Thanks again for all the help!

So you’re in Texas! I do hope all’s well with you all after your recent weather-related troubles.

The figures you’ve provided are very interesting.

  1. From 07:32 to 18:00, when NextPVR is disabled, the VSZ and RSS are totally unchanged and, while the available memory diminishes, the change is very small. That’s different from your findings in post #53, where you hadn’t restarted Kodi.
  2. At 20:42, when you enable NextPVR, there is a large increase in memory use, which increases significantly in the next four minutes (to 20:46).
  3. When you disable NextPVR and restart Kodi, at 23:06, VSZ and RSS drop but have increased by 08:37, though the numbers remain below those of the period from 07:32 to 18:00. It might be that the VSZ/RSS figures eventially stabilize and reach a ceiling, close to those for the period 07:32 to 18:00. We’ll possibly know a bit later.

Since you’re running on a Pi, you have the option of installing a fresh installation to a separate SD card. You can always return to the original SD card at any time.

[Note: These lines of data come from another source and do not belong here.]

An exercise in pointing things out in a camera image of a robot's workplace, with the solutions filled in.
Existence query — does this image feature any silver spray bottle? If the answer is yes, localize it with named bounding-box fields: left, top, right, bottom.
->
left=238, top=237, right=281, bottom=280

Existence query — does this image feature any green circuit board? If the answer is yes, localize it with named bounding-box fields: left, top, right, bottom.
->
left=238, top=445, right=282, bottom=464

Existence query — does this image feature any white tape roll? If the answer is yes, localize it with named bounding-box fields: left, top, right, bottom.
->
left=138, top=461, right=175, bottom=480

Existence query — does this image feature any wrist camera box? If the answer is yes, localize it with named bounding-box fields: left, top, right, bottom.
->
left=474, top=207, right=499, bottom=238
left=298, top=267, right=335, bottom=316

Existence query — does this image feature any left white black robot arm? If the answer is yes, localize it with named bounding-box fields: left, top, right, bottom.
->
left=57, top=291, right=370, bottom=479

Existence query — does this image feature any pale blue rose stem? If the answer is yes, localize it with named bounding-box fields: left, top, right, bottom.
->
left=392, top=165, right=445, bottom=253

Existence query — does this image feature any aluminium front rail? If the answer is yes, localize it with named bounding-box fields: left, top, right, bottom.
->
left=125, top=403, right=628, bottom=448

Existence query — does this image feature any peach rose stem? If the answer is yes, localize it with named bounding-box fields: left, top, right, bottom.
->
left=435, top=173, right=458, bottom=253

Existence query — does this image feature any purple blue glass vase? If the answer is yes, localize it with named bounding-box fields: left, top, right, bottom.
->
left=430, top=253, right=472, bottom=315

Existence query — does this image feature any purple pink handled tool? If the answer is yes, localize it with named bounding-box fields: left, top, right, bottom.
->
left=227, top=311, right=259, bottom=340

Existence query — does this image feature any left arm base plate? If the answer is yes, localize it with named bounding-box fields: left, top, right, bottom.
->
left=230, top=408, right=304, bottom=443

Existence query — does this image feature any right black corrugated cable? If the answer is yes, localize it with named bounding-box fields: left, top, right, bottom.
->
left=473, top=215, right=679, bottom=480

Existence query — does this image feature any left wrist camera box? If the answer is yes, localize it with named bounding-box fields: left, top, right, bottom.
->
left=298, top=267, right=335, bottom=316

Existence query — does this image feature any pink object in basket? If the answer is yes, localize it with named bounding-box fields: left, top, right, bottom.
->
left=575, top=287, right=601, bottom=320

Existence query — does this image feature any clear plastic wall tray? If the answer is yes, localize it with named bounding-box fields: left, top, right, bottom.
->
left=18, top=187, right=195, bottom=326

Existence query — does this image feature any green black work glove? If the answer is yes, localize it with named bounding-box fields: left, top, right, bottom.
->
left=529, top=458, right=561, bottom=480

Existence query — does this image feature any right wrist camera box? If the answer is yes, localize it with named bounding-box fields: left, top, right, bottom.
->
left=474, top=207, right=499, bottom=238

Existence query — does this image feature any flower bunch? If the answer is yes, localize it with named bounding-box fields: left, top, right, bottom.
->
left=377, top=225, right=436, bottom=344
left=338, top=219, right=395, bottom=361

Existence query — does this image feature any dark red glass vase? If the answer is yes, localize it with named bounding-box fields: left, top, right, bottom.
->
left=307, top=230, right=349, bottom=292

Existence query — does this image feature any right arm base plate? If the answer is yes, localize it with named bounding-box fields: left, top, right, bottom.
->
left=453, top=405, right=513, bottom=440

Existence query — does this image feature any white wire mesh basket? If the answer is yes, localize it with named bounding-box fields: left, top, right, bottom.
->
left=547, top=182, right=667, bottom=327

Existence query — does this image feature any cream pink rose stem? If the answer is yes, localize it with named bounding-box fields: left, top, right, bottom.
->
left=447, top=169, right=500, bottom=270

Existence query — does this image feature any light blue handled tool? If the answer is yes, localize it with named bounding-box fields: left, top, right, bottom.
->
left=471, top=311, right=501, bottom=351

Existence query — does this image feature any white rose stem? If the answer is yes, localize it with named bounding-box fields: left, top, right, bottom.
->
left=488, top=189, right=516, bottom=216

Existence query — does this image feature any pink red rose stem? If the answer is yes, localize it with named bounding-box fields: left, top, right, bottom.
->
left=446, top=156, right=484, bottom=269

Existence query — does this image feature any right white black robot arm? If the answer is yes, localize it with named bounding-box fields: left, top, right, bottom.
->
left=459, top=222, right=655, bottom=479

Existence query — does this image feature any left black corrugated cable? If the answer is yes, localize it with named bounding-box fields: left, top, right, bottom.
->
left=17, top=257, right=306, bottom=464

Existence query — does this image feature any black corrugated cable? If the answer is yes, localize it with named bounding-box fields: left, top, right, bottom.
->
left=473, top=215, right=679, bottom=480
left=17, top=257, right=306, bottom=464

Thanks again for the support.

I’ll continue collecting this data for awhile to see if things stabilize and if we can get some useful insights. For now, it seems like something unrelated to NextPVR is chewing up memory.

Since debug logs are not producing any helpful insights, I’ve stopped collecting them. I made the change to advancedsettings.xml and restarted OSMC, collecting several observations as I did. Whereas I thought free memory would increase by doing that, it didn’t. It declined into the 485 range.

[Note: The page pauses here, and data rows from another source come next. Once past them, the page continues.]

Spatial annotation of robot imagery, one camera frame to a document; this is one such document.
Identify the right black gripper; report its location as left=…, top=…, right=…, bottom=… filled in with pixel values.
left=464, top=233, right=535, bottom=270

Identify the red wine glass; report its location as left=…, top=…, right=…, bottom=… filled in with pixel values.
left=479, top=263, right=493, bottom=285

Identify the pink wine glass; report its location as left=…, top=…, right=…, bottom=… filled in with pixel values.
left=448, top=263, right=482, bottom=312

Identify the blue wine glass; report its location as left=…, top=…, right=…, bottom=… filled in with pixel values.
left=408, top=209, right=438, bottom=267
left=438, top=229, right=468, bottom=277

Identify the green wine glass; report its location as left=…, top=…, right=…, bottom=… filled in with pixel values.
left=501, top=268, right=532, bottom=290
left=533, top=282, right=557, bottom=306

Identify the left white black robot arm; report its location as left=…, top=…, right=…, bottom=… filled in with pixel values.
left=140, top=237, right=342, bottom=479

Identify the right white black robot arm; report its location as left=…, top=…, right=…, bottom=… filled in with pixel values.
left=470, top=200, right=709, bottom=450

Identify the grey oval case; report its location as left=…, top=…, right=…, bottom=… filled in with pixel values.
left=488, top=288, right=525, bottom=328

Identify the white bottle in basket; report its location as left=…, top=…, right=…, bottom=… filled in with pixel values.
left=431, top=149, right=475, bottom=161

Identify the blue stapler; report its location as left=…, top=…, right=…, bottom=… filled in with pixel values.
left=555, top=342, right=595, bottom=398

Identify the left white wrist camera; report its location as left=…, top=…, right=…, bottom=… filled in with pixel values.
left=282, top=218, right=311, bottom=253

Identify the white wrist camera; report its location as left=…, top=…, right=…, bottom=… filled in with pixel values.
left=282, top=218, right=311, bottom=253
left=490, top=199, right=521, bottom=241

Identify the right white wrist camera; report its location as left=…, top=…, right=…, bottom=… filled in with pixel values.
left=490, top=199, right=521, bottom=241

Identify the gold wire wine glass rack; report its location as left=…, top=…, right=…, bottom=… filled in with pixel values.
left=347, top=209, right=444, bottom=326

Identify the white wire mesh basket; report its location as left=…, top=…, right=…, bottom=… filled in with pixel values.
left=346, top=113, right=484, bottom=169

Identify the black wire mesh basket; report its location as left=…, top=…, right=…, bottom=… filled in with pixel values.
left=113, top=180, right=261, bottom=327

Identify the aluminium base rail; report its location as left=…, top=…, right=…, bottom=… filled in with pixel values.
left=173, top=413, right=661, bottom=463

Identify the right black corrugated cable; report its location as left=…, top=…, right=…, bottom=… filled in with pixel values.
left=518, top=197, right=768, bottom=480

I will try a new installation whenever I can actually buy an SD card. The installation I’m running is actually pretty new, but I guess it’s possible that I screwed something up and that’s what’s causing my memory leak.

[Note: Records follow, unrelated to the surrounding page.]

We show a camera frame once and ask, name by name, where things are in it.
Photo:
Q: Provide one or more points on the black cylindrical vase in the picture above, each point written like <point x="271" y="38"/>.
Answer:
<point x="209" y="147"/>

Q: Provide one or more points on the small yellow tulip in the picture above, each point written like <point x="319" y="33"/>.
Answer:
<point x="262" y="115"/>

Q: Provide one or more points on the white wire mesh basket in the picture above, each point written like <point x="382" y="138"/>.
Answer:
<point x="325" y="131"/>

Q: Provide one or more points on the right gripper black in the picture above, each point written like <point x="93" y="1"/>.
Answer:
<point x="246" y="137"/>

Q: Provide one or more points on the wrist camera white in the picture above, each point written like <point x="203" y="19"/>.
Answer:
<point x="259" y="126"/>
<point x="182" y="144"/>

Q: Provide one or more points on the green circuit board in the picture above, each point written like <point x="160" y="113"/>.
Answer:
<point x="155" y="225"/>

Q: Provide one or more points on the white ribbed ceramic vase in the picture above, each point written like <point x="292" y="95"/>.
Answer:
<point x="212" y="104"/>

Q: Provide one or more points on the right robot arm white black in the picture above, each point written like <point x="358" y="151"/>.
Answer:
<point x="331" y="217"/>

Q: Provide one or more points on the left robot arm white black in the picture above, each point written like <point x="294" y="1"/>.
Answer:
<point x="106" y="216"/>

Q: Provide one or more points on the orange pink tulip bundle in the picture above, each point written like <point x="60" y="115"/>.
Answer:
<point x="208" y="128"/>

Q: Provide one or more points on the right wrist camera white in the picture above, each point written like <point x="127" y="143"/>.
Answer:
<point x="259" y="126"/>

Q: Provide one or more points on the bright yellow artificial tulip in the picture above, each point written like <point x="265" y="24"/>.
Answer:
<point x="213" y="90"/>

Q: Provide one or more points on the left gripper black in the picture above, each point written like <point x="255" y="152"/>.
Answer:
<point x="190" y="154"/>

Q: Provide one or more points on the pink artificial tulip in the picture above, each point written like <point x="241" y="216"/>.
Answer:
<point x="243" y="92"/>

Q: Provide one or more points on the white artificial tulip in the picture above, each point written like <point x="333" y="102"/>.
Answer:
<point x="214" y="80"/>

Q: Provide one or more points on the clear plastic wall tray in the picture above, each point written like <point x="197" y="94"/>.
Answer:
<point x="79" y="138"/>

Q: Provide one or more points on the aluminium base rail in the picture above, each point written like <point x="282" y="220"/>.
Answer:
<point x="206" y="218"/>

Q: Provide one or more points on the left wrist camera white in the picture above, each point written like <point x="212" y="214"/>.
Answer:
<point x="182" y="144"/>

I found this old thread searching for “osmc memory leak”. I did not see a resolution there, so, rather than revive that thread, I thought I’d try to connect it with this one in case there might be anything useful to be gained from it.

Each case is likely to be different. I could find very little detail in that thread.

@FrogFan: You’ve invested so much time till here … can you find some to post a kernel log from such hang as requested?